### The task
An exact reproduction of the listing is wanted, with the pictures dropped.

### Input data
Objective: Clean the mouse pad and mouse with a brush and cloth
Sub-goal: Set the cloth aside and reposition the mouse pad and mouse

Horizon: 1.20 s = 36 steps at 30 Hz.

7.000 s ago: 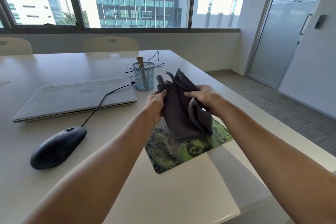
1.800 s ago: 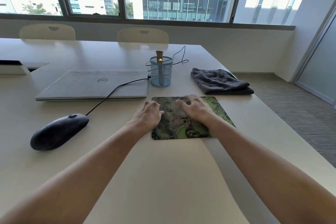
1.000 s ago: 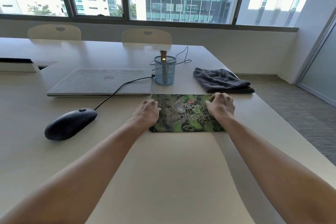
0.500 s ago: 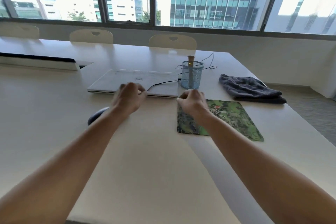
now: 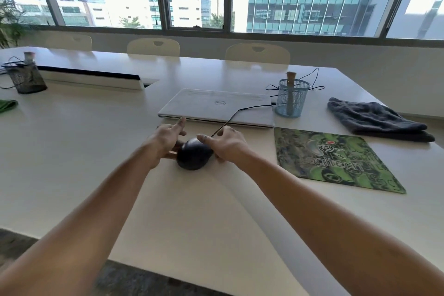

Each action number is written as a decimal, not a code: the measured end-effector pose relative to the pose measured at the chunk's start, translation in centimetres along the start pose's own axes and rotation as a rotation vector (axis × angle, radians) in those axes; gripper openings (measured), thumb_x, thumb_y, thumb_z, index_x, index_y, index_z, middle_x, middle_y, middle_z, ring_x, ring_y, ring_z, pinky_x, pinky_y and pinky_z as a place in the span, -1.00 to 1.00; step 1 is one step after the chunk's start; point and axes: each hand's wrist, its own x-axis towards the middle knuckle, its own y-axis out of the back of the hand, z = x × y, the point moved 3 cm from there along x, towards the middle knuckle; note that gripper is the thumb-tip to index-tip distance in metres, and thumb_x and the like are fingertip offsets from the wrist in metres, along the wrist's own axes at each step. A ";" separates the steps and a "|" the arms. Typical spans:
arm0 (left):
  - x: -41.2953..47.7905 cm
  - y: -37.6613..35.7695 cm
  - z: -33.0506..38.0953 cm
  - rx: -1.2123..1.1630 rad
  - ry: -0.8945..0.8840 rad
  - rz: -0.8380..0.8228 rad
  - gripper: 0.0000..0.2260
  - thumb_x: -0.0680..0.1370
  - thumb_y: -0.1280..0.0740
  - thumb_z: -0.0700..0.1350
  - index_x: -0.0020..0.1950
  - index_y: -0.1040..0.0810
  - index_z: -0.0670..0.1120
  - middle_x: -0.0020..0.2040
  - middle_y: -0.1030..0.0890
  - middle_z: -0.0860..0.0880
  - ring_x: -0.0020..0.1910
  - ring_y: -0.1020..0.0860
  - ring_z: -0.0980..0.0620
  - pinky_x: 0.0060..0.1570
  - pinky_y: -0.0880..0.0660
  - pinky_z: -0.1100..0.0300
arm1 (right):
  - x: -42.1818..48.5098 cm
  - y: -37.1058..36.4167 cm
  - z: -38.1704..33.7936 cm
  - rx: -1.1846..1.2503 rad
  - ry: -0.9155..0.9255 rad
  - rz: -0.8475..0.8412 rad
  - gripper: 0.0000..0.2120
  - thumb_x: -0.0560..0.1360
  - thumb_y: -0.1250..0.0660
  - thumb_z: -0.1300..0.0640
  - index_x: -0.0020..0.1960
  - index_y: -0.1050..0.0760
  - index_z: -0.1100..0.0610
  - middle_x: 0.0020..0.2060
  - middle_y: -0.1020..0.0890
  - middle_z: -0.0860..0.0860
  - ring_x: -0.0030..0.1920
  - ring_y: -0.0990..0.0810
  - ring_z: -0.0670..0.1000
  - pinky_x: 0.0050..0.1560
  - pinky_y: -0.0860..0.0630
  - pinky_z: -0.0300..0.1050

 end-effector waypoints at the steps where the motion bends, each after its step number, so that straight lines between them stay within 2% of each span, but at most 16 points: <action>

### Solution to the problem
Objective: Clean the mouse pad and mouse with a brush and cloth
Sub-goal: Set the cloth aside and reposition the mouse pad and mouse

Horizon: 1.20 s = 36 steps at 30 Hz.

7.000 s ago: 
1.800 s ago: 
1.000 s ago: 
0.500 s ago: 
now: 

Each action number is written as a decimal, not a code: the measured end-effector pose relative to the pose measured at the chunk's start, translation in centimetres along the start pose's own axes and rotation as a rotation vector (axis × angle, radians) in those axes; gripper openings (measured), thumb_x, thumb_y, thumb_z, index_x, index_y, index_z, middle_x, middle_y, middle_z, ring_x, ring_y, ring_z, pinky_x, pinky_y and pinky_z as a place in the span, -1.00 to 1.00; step 1 is one step after the chunk's start; point and axes: each hand's wrist, its own x-axis towards the middle knuckle, its own y-axis out of the back of the hand, z = x × y, the point moved 3 cm from there along x, towards the middle knuckle; note that gripper is the thumb-tip to index-tip distance in metres, and thumb_x and the like are fingertip offsets from the wrist in metres, along the wrist's own axes at each step. A ";" separates the steps and a "|" the arms. Typical spans:
arm0 (left):
  - x: -41.2953..47.7905 cm
  - y: -37.6613..35.7695 cm
  - z: -33.0506..38.0953 cm
  - rx: -1.2123..1.1630 rad
  - ry: -0.8945..0.8840 rad
  - rz: -0.8380..0.8228 rad
  - gripper: 0.0000..0.2260
  - thumb_x: -0.0680..0.1370
  - thumb_y: -0.1280..0.0740
  - thumb_z: -0.0700..0.1350
  - index_x: -0.0020..0.1950
  - index_y: -0.1040..0.0810
  - index_z: -0.0670..0.1120
  - middle_x: -0.0020..0.2040
  - middle_y: -0.1030..0.0890
  - middle_z: -0.0860..0.0880
  - ring_x: -0.0020..0.1910
  - ring_y: -0.1020..0.0860
  - ring_z: -0.0980..0.0620
  - pinky_x: 0.0060..0.1570
  - pinky_y: -0.0880..0.0660
  - pinky_z: -0.1100..0.0300
arm1 (right):
  - x: -42.1818..48.5098 cm
  - y: -37.1058..36.4167 cm
  - z: -38.1704..33.7936 cm
  - rx: -1.1846..1.2503 rad
  - ry: -0.9155..0.9255 rad
  - rz: -0.8475..0.8412 rad
  - gripper: 0.0000..0.2120
  - thumb_x: -0.0560..0.1360
  - thumb_y: -0.1250..0.0660
  - thumb_z: -0.1300..0.0640
  - index_x: -0.0020..0.1960
  - index_y: -0.1050..0.0760
  - index_z: -0.1100..0.0610
  - middle_x: 0.0020..0.2060
  - middle_y: -0.1020..0.0890
  - middle_z: -0.0860..0.0860
  - ring_x: -0.0030..0.1920
  - ring_y: -0.0990..0.0810
  - ring_z: -0.0670..0.1000
  - pinky_x: 0.0050..0.1560
  - pinky_y: -0.0860..0.0630
  - pinky_z: -0.0300..0.1050

 end-effector waypoints at the steps where the motion bends, each after its step number, so that straight lines between them stay within 2% of each span, but at most 16 points: <action>

Nothing further is needed for this exercise.